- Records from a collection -
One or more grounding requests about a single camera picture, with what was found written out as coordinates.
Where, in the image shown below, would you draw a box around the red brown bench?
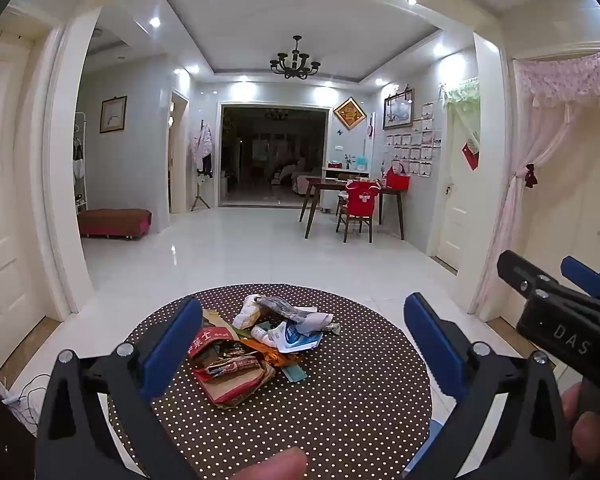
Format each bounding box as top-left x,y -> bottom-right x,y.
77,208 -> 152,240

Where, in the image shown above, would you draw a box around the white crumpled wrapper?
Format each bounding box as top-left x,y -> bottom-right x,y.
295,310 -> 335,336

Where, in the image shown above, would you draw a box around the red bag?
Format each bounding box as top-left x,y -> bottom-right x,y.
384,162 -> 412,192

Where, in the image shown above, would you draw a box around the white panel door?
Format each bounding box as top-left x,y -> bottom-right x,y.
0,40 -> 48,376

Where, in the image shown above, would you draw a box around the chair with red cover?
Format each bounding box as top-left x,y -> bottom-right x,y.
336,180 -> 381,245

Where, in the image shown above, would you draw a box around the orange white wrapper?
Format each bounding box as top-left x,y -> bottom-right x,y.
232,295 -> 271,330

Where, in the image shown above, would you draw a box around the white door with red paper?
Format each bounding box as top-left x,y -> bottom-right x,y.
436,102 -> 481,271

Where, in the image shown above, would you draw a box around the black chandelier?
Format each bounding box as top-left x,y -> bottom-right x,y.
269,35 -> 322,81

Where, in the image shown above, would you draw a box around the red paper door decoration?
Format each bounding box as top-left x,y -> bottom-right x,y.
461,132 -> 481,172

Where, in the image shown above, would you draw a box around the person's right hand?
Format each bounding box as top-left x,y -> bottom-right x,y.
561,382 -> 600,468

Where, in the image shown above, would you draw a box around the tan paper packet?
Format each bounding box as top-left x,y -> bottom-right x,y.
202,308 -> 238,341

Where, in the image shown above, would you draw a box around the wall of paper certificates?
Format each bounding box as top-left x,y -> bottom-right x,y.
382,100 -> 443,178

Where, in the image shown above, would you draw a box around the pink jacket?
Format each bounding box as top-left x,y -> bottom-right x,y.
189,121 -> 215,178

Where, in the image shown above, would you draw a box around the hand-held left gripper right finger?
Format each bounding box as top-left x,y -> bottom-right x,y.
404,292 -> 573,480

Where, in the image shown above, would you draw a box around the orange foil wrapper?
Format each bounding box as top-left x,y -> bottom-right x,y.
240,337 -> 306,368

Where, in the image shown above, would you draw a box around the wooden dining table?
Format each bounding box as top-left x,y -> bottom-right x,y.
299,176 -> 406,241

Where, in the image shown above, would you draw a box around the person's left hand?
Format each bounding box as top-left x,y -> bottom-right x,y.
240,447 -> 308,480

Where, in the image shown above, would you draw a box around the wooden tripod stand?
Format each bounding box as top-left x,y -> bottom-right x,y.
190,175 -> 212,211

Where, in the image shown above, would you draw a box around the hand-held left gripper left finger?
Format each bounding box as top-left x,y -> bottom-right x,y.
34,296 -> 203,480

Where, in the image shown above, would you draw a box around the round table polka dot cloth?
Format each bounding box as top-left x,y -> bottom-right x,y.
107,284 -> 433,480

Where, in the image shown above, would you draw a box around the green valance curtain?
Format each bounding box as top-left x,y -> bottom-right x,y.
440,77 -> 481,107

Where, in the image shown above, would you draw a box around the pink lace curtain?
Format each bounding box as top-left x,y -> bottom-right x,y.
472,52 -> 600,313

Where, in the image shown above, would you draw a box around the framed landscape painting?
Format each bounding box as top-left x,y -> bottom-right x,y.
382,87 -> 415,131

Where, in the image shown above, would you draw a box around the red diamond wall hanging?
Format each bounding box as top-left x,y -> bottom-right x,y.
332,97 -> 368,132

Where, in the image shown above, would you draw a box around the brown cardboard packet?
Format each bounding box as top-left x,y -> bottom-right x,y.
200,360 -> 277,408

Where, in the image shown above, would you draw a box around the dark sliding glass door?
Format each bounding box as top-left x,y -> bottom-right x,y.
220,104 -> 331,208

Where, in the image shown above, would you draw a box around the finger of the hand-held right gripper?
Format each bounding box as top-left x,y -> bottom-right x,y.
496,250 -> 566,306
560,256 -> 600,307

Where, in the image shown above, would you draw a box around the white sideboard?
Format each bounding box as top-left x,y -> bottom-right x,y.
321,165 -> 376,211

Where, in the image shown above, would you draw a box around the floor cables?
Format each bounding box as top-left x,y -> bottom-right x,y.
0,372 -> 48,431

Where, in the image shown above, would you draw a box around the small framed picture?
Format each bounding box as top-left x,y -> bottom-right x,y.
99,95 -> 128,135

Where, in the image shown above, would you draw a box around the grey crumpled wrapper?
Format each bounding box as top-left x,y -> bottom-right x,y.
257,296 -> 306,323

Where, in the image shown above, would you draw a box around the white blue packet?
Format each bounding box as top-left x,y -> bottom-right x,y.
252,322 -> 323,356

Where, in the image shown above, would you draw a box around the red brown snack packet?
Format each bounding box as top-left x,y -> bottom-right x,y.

- Activity -
Whenever the string "person" shows up in a line above, copy that line.

- Task output -
Where, in the image shown above, would you draw a box around the person's right hand?
Where, in the image shown above, would you draw a box around the person's left hand?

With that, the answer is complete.